Jmjd4 Facilitates Pkm2 Degradation in Cardiomyocytes and Is Protective Against Dilated Cardiomyopathy

by Selleckchem | Jun 03 2023

Background: A large portion of idiopathic and familial dilated cardiomyopathy (DCM) cases have no obvious causal genetic variant. Although altered response to metabolic stress has been implicated, the molecular mechanisms underlying the pathogenesis of DCM remain elusive. The JMJD family proteins, initially identified as histone deacetylases, have been shown to be involved in many cardiovascular diseases. Despite their increasingly diverse functions, whether JMJD family members play a role in DCM remains unclear.

Methods: We examined Jmjd4 expression in patients with DCM, and conditionally deleted and overexpressed Jmjd4 in cardiomyocytes in vivo to investigate its role in DCM. RNA sequencing, metabolites profiling, and mass spectrometry were used to dissect the molecular mechanism of Jmjd4-regulating cardiac metabolism and hypertrophy.

Results: We found that expression of Jmjd4 is significantly decreased in hearts of patients with DCM. Induced cardiomyocyte-specific deletion of Jmjd4 led to spontaneous DCM with severely impaired mitochondrial respiration. Pkm2, the less active pyruvate kinase compared with Pkm1, which is normally absent in healthy adult cardiomyocytes but elevated in cardiomyopathy, was found to be drastically accumulated in hearts with Jmjd4 deleted. Jmjd4 was found mechanistically to interact with Hsp70 to mediate degradation of Pkm2 through chaperone-mediated autophagy, which is dependent on hydroxylation of K66 of Pkm2 by Jmjd4. By enhancing the enzymatic activity of the abundant but less active Pkm2, TEPP-46, a Pkm2 agonist, showed a significant therapeutic effect on DCM induced by Jmjd4 deficiency, and heart failure induced by pressure overload, as well.

Conclusion: Our results identified a novel role of Jmjd4 in maintaining metabolic homeostasis in adult cardiomyocytes by degrading Pkm2 and suggest that Jmjd4 and Pkm2 may be therapeutically targeted to treat DCM, and other cardiac diseases with metabolic dysfunction, as well.

Comments：

The study found that expression of Jmjd4, a member of the JMJD family proteins, is significantly decreased in the hearts of patients with dilated cardiomyopathy (DCM), a condition characterized by weakened and enlarged heart muscle. The researchers then induced cardiomyocyte-specific deletion of Jmjd4 in mice, which resulted in spontaneous DCM with severely impaired mitochondrial respiration.
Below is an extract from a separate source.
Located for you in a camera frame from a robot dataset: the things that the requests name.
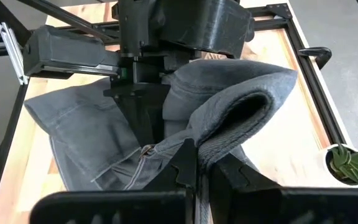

The study further found that Pkm2, a less active form of pyruvate kinase, was drastically accumulated in hearts with Jmjd4 deleted. Normally absent in healthy adult cardiomyocytes, Pkm2 is elevated in cardiomyopathy. The researchers found that Jmjd4 interacts with Hsp70 to mediate the degradation of Pkm2 through chaperone-mediated autophagy, which is dependent on hydroxylation of K66 of Pkm2 by Jmjd4.

The researchers also found that TEPP-46, a Pkm2 agonist, showed a significant therapeutic effect on DCM induced by Jmjd4 deficiency and heart failure induced by pressure overload. This suggests that Jmjd4 and Pkm2 may be therapeutically targeted to treat DCM and other cardiac diseases with metabolic dysfunction.

Overall, the study identified a novel role of Jmjd4 in maintaining metabolic homeostasis in adult cardiomyocytes and sheds light on the molecular mechanisms underlying the pathogenesis of DCM.